Diplomatie

Ban Ki-moon annule sa visite au Maroc

Ban Ki Moon

Ban Ki Moon © Salvatore Di Nolfi/AP/SIPA

La tension continue de monter entre le Maroc et le secrétaire général de l’ONU. Suite à la décision de ce dernier d'annuler sa visite au Maroc, les autorités marocaines lui ont envoyé la liste du personnel de la Minurso devant quitter le Sahara "dans les jours qui viennent".

Le secrétaire général de l’ONU, Ban Ki-moon, n’a pas tardé à répondre au Maroc suite à la décision de ce dernier de réduire ses effectifs dans la Mission de l’ONU pour le Sahara occidental (Minurso) et d’annuler la contribution financière qu’il lui versait pour assurer son fonctionnement.
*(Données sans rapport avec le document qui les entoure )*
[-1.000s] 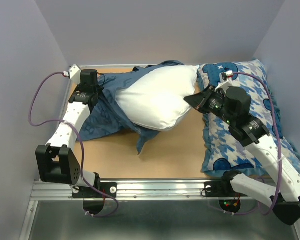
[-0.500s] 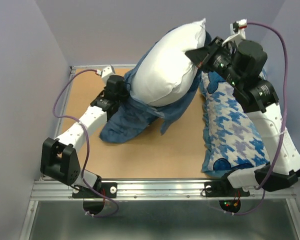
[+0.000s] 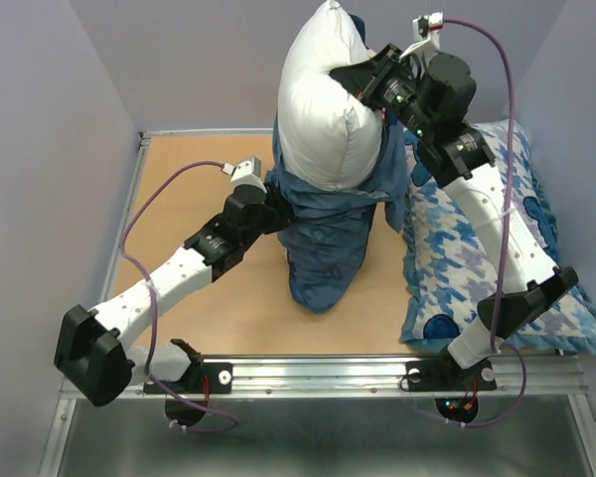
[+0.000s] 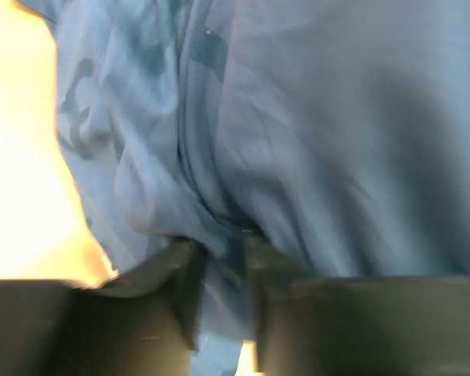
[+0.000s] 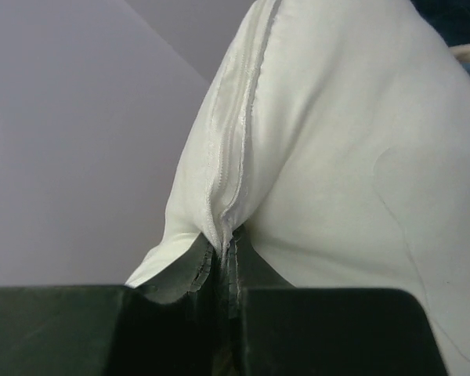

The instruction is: Remove the pillowcase from the pillow

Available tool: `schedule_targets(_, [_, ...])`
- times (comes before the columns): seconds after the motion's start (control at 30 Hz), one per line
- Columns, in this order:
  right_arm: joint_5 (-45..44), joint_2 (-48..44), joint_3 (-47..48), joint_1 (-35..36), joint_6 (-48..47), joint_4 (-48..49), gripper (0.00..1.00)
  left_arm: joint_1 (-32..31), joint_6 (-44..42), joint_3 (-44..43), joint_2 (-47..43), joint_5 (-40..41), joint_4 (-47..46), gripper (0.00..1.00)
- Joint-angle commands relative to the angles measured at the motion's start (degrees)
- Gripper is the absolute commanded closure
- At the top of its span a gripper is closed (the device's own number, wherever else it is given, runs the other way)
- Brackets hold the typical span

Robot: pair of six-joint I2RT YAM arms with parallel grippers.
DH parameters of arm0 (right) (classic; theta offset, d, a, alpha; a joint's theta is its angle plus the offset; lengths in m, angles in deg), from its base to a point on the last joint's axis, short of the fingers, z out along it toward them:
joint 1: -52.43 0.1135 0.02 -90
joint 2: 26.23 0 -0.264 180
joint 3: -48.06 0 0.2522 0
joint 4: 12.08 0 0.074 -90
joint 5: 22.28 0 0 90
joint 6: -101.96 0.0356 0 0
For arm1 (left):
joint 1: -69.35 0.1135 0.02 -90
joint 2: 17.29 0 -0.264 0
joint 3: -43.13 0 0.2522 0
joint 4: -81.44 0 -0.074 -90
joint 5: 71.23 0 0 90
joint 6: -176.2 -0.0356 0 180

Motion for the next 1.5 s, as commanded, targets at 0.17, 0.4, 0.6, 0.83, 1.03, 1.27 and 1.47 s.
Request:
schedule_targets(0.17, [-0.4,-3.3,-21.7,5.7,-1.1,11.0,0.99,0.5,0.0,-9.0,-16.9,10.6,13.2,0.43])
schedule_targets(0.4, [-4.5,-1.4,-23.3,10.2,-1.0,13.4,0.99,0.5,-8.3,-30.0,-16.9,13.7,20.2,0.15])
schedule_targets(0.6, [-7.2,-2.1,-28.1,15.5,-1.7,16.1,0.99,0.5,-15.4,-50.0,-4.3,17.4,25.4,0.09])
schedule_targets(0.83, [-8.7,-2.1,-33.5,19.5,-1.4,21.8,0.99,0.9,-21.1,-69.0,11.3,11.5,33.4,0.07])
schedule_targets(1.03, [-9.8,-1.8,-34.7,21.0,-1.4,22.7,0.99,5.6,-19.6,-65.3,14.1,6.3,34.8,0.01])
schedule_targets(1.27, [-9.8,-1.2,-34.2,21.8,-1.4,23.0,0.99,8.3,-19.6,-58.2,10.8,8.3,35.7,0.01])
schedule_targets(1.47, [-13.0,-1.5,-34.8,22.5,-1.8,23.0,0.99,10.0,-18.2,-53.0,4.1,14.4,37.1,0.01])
Citant un des porte-paroles de Ban Ki-moon, l’AFP a rapporté, le 16 mars, que le secrétaire général de l’ONU a décidé d’annuler la visite qu’il comptait effectuer au Maroc « plus tard dans l’année » et qui semblait déjà compromise suite à la colère provoquée par ses propos tenus lors de sa récente visite dans la région, Rabat les ayant jugés « inacceptables » et « inadmissibles » de la part d’un responsable onusien censé garder une neutralité sur ce dossier.

Toujours selon l’AFP, Ban ki-moon maintient ses déclarations. Tout en regrettant la décision du Maroc, il envisage de « prendre les mesures nécessaires pour en atténuer les effets », dont le remplacement de la contribution financière du Maroc pour assurer le logement et la nourriture des membres de la Mission (quelque 3 millions de dollars).

Le Maroc exécute ses menaces

Ce mercredi, le Maroc est passé à l’action. Il a annoncé avoir remis au secrétaire général de l’ONU la liste des personnes concernées par la réduction significative de la composante civile et politique de la Minurso, indique un communiqué du ministère des Affaires étrangères marocain.

« La représentation permanente du Royaume du Maroc à New York a remis, ce jour au Secrétariat général des Nations unies, la liste des personnes concernées par la réduction significative de la composante civile et en particulier politique de la Minurso ; leur départ effectif devant intervenir dans les jours à venir », précise la même source.

« Par ailleurs, les mesures concrètes ont été prises, ce jour, pour l’annulation de la contribution volontaire du Maroc au fonctionnement de la Minurso », ajoute le communiqué.

L’origine du mal

Lors de sa récente visite dans les camps de Tindouf et en Algérie, le secrétaire général avait utilisé le terme « occupation » pour parler de la situation dans la région et s’est exprimé pour une accélération du règlement de ce conflit historique en estimant que les effectifs de la Minurso se tenaient « prêts à organiser un référendum s’il y a accord entre les parties ».